New research published by not-for-profit investment research group the Thinking Ahead Institute (TAI) has calculated the economic costs and physical impact risks of climate change on financial assets across different temperature scenarios.
It found that investors could face a 50-60% downside to their existing financial assets if global temperatures increase by between 2.7°C to 3.6°C by 2050. In comparison, investing in the transition and limiting global warming to well below 2°C will restrict losses to around 15%, the report said.
“Climate timeframes now overlap with investment timeframes,” said Isabella Martin, Senior Associate at the TAI. “Not acting might appear the cheaper option in the short term, but over a horizon that is completely normal for investment funds, inaction is in fact the far more expensive choice.”
The report added that it’s possible for the investment industry to influence the pace of the global climate transition by “appropriately repricing assets to reflect a well-below 2°C world”. Investors need to consider the potential changes in asset prices according to sustainability-focused policy, regulatory and technological shifts, which can be expressed as a percentage change to current asset prices in net present value (NPV) terms, it said.
The TAI analysis also underlined the importance of ambitious and fast-moving policy to ensure the world stays on track for a well-below 2°C temperature pathway.
The TAI refers to investment consultancy firm WTW’s Climate Transition Value at Risk (CTVaR) model, which measures how a company’s value will change if market expectations shift from a ‘business as usual’ mentality to fully embracing the climate transition.

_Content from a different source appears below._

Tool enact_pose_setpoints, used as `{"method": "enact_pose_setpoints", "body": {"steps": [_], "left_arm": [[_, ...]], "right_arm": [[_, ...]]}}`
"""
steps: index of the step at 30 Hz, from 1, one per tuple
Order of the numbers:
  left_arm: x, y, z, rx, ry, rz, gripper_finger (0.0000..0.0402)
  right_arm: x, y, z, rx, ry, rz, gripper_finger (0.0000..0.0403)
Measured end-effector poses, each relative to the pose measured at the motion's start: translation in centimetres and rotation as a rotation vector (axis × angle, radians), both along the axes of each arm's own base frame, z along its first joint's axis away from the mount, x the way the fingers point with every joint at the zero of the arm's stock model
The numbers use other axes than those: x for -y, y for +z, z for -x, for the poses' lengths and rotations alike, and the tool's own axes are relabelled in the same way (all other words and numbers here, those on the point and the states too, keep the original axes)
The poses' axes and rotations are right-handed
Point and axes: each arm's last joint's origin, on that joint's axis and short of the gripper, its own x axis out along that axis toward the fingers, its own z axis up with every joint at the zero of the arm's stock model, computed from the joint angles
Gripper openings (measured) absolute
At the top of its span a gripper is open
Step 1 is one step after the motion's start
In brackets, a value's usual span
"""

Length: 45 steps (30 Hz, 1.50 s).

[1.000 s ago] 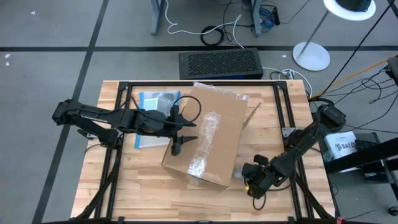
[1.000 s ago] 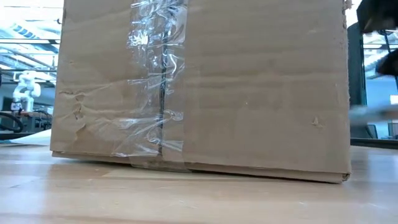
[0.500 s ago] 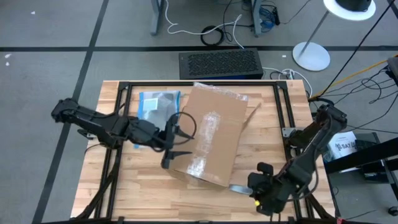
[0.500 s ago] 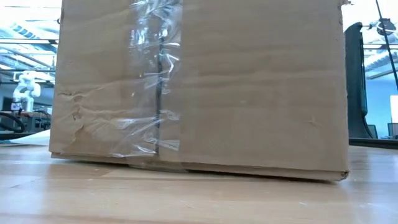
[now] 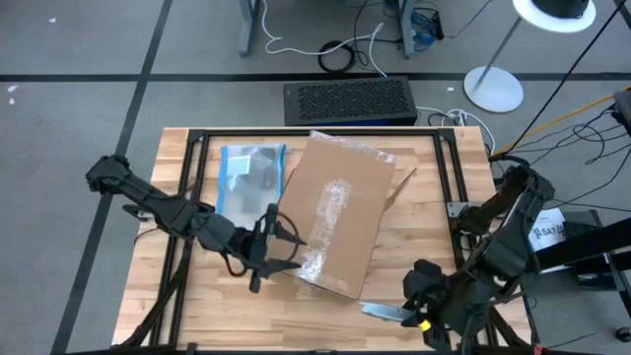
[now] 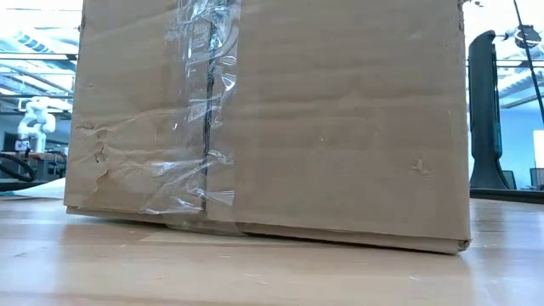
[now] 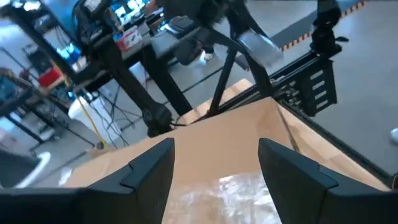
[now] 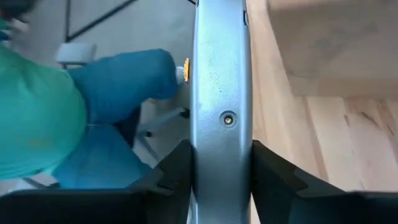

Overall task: Unpack boxes
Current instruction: Break down box until it is fully flat

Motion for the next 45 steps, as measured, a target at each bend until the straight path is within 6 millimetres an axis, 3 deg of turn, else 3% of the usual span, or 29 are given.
{"method": "enact_pose_setpoints", "body": {"steps": [10,20,26,34,45], "left_arm": [[3.5,-1.2,-3.3,0.085,0.052,-0.282,0.0237],[5.7,-1.4,-7.0,0.052,0.294,-0.636,0.0237],[5.8,-2.3,-8.0,0.008,0.371,-0.726,0.0237],[4.9,-1.7,-8.4,-0.009,0.474,-0.753,0.0237],[3.6,-2.7,-8.8,-0.108,0.478,-0.816,0.0237]], "right_arm": [[3.3,3.6,-2.5,0.110,-0.072,-0.035,0.0121],[6.8,3.6,-5.0,0.092,-0.148,-0.033,0.0121],[8.4,3.3,-5.9,0.067,-0.189,-0.009,0.0121],[10.0,2.6,-7.0,0.006,-0.236,0.011,0.0121],[11.5,0.8,-9.9,-0.050,-0.274,0.017,0.0121]]}}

The CTVaR has estimated losses for global equity in a well-below 2°C scenario sit at -3%, meaning that the overall cost to current financial assets of transitioning the economy is around a 3% permanent reduction in equity values.
“The potential cost to financial assets of climate inaction meaningfully exceeds the anticipated costs of taking action to drive an organised climate transition,” the TAI report said.

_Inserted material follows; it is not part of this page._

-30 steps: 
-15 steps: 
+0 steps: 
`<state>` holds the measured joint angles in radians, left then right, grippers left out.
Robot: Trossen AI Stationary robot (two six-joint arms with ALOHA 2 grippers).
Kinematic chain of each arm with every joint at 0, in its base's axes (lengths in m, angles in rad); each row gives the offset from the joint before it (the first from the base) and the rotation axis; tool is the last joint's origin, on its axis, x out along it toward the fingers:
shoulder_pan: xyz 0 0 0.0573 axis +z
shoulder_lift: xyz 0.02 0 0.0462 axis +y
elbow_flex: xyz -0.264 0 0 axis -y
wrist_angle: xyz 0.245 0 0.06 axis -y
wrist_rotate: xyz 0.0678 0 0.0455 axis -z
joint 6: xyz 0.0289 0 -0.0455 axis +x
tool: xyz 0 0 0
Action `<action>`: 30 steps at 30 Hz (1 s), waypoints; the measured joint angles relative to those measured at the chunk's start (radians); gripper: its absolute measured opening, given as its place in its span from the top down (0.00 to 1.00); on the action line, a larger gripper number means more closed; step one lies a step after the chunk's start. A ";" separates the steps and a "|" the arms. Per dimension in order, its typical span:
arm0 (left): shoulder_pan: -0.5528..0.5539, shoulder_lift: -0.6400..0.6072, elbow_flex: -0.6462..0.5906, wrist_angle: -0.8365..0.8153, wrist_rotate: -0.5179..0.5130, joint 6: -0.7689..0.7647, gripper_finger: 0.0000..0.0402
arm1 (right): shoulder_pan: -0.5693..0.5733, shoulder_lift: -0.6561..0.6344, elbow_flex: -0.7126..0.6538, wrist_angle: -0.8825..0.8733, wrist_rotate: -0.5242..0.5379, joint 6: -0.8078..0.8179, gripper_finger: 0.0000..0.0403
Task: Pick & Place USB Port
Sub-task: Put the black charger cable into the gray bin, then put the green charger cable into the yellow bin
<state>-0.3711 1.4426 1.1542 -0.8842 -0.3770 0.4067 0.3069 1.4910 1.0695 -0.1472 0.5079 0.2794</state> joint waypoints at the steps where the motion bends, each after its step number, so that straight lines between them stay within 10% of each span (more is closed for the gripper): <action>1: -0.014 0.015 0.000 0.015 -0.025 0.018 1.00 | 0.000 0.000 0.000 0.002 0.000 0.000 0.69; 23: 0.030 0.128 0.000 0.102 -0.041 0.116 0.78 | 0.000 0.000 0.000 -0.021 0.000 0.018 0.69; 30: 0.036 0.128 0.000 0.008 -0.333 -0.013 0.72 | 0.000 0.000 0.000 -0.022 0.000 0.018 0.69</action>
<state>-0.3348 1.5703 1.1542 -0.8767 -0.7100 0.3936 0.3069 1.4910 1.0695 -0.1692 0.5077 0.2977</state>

“Additionally, delaying action will lead to the cost of inaction increasing as this increases both the likelihood and magnitude of higher temperature scenarios, as well as the occurrence of the more severe physical risk outcomes becoming closer as time passes.”
Preparing for change
Beyond the financial incentives, there are environmental and social benefits to acting investing in the transition now rather than later, the report said, such as contributing more positively to overall health and wellbeing, limiting population displacement, and protecting biodiversity.
Previous research by the TAI has highlighted the short-term challenges asset owners are contending with, which are taking resources and focus away from addressing longer term sustainability challenges, such as the cost-of-living, food, health and energy crises.

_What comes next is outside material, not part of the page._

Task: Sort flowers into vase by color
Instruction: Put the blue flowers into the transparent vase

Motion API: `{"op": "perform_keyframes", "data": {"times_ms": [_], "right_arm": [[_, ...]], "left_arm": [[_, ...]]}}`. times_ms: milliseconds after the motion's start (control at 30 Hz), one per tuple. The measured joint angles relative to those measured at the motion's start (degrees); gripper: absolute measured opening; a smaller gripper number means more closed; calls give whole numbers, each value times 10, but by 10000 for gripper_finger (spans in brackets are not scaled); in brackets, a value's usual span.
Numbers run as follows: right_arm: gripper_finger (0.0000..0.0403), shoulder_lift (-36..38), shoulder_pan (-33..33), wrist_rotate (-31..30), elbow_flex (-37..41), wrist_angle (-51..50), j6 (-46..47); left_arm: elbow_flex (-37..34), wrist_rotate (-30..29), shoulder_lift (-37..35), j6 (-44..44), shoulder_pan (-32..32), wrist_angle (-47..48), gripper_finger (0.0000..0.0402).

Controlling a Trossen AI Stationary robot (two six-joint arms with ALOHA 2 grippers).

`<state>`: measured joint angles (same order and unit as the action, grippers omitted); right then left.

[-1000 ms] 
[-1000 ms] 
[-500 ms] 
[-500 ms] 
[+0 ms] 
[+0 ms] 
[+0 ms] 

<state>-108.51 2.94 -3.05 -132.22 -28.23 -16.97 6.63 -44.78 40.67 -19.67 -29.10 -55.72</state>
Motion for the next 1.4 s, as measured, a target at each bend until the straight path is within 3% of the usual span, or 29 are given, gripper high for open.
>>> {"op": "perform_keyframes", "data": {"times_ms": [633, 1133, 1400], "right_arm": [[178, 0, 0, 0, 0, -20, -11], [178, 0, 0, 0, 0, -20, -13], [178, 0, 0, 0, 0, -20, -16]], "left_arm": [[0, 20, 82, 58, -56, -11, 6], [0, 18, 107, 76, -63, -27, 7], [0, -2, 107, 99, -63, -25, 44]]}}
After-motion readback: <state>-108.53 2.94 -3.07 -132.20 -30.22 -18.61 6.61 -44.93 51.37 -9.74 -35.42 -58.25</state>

In February, the TAI’s Co-Founder Roger Urwin urged pension funds to put their net zero plans into action to meet their 2030 decarbonisation targets, noting that many of these plans are not yet “fit for purpose”.
The largest pension markets manage US$56.58 trillion in assets, a separate TAI report said, indicating the potential impact if pension funds price future climate risks accordingly and upscale their investments in solutions and transitioning assets.
To identify which assets are at most risk from climate change, investors are already seeking assurances from investee that companies have credible transition plans in place. New guidance on corporate transition plans has been recently published by the Glasgow Financial Alliance for Net Zero (GFANZ) and the UK’s Transition Plan Taskforce.
“[The TAI] findings should help investors understand that without significant efforts now to transition to a sustainable economic model, the associated physical risks driven by continuing emissions and climate change will potentially lead to major changes in global GDP and income levels in the coming century,” said Tim Hodgson, Co-Head of the TAI.